First, you need to know what sets each home equity apart. Here’s a quick rundown:

  • Home equity loan: Home equity loans provide a one-time, lump sum payment. You make fixed monthly payments on this amount over a set period of time, typically 10 to 30 years.
  • HELOC: A HELOC is a revolving line you can draw from as needed. You only repay the amount you borrow. HELOCs are divided into two periods: the draw period, when you can use the funds (typically five to 10 years), and the repayment period (typically 20 to 30 years).
  • Cash-out refinance: With a cash-out refinance, you take out a new mortgage in an amount that’s higher than your current mortgage. You use this amount to first pay off your current mortgage. You then pocket the difference in cash.
  • Reverse mortgage: Reverse mortgages, available to homeowners age 62 and over, work like an advance on your home’s eventual sale. You can use the funds you receive now, but you won’t need to repay the loan until you move or sell the home.

View today’s home equity rates here.

What is your goal?

Now that you know how each product works, it’s time to identify why you’re looking for a home equity product. In addition to converting your home equity into cash, what are you hoping to achieve? Some products are better for certain things than others, so getting clear on your financial needs and goals will help you choose the right product for you.

For example, here are some common uses for home equity and the products best suited for them:

  • To make home improvements: If your home repairs or renovations are IRS-eligible, you may be able to deduct the interest on your home equity product.
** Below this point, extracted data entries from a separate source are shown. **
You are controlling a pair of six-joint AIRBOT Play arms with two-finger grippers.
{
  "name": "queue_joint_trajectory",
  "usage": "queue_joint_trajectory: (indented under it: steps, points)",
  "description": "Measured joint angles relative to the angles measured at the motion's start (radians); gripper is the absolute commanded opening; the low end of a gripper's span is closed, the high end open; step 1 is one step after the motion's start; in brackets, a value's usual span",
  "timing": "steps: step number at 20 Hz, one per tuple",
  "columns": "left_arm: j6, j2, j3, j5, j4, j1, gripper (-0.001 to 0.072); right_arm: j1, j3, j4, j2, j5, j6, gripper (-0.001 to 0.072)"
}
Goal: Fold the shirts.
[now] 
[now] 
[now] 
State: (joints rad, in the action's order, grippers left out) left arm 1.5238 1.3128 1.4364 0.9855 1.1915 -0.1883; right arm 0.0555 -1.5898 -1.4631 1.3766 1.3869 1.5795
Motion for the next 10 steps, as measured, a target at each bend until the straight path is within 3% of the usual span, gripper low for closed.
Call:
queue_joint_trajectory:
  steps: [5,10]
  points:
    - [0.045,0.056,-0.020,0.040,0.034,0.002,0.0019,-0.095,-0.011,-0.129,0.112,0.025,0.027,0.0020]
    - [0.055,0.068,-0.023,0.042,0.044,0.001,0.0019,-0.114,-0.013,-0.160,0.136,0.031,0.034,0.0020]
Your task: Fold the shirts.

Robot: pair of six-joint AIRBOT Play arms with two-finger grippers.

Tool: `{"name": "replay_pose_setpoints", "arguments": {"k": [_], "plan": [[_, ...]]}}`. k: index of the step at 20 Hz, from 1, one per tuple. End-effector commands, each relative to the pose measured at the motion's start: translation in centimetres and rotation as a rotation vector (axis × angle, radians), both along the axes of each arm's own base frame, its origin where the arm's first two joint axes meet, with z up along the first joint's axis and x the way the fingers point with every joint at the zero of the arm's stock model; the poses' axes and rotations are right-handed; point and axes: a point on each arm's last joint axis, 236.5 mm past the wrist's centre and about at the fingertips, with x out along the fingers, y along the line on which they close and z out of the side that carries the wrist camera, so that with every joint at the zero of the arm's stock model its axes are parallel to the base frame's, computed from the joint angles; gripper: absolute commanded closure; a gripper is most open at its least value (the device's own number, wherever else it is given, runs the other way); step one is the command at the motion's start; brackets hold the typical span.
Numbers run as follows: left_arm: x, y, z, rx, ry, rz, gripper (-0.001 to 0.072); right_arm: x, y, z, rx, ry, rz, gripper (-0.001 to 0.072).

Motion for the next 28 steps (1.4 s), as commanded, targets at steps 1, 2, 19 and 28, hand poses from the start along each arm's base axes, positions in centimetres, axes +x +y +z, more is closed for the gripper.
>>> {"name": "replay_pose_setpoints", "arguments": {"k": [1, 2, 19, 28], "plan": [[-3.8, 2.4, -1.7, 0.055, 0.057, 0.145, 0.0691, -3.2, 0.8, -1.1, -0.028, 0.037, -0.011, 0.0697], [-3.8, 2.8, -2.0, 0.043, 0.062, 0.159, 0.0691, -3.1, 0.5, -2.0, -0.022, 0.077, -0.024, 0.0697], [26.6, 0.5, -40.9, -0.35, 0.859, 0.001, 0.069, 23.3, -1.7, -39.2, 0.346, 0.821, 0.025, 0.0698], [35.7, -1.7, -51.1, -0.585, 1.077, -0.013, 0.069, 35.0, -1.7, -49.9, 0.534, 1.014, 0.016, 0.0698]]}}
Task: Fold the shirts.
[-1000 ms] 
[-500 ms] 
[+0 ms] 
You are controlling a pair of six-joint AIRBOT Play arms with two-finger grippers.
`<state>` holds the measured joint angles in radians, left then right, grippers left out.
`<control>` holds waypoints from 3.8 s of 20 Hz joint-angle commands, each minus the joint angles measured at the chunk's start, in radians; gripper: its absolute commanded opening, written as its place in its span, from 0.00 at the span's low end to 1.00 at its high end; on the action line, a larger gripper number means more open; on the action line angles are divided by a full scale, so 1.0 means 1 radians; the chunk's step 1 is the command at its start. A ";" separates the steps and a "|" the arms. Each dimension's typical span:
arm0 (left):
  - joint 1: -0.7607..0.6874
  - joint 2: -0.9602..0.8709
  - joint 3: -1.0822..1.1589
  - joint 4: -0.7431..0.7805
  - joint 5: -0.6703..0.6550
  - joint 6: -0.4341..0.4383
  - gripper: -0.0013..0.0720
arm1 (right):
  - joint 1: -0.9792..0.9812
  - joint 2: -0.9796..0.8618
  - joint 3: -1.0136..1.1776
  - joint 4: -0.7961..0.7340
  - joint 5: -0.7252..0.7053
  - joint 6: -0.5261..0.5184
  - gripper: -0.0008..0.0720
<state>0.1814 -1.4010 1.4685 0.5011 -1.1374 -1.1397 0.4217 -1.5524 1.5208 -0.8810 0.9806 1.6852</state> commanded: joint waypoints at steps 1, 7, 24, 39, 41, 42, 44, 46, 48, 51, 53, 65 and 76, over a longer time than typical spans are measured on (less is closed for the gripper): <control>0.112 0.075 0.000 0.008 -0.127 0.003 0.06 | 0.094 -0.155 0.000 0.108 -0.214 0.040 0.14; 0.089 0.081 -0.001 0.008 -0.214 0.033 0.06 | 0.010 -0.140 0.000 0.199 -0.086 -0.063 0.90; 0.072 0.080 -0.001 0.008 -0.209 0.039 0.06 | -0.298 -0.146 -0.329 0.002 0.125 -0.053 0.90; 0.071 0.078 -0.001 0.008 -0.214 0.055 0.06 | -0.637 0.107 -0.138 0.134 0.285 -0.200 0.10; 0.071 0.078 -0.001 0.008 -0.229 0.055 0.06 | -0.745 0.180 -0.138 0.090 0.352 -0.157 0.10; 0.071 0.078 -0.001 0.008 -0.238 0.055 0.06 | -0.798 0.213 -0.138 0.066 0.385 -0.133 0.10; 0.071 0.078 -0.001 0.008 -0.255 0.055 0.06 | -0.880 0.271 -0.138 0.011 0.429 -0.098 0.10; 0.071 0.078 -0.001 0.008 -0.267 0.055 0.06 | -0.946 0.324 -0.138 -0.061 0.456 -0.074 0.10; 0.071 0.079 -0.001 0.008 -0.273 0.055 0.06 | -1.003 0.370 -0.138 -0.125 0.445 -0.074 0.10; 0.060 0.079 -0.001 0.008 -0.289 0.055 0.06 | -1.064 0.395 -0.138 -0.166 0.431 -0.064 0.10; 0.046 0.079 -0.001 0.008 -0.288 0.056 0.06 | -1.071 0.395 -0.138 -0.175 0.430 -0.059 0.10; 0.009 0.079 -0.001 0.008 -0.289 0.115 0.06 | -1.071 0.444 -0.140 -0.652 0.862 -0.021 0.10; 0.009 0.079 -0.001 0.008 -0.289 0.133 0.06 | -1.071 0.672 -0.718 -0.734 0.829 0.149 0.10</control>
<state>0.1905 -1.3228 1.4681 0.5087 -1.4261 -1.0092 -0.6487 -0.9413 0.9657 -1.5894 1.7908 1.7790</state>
This is true for all home equity products, so the other questions below can help you narrow down your options.
  • To pay off high-interest debt: Because you receive home equity loan funds as a lump-sum payment, this product is ideal for consolidating credit card debt at a lower interest rate.
  • To pay for a child’s education: You may have a rough idea of what your child’s education will cost, but tuition can fluctuate from year to year, and you may not be able to predict expenses like a broken laptop. A HELOC will give you maximum flexibility to cover costs as they arise. You can withdraw funds as needed, and you’ll only pay back the amount you use.
  • To change your mortgage rate or term: A cash-out refinance replaces your original mortgage with a new one, often at different rates and terms. If you’d like to lower your interest rate or extend your term to lower your monthly payments, this is a good option to explore.
  • To generate retirement income: Reverse mortgages are great for supplementing retirement income because you can receive the funds however you prefer: as a lump sum, line of credit or monthly payments. And since you won’t need to repay the loan until you move or sell your home, it eliminates your monthly mortgage payments altogether. This is a perk unique to reverse mortgages.

What kind of payment do you prefer?

HELOCs often have lower interest rates than home equity loans. However, the rate is variable, which means it goes up and down with the federal funds rate. If you can comfortably afford these fluctuations, you may be able to save on interest depending on where overall rates go.

If, on the other hand, you’d rather have the same, predictable monthly payment, you’re better off with a home equity loan or cash-out refinance, which typically have fixed interest rates. This fixed rate could also save you if overall rates go up in the future.

It’s also worth noting that because it replaces your original mortgage, a cash-out refinance can simplify your monthly budget. With a home equity loan or HELOC, you’ll need to pay both your original mortgage and your loan each month, which gives you two payments to keep track of.

Compare current home equity options here.

The bottom line

Choosing the right home equity product can be overwhelming, but by asking yourself the questions above, you can make an informed decision about which home equity product is best for your needs.

Once you’ve identified your preferred product, take the time to shop around and compare rates and terms from multiple lenders. You don’t have to stick with the bank that provided your original mortgage, and doing your homework can save you significant money over the course of repaying your loan.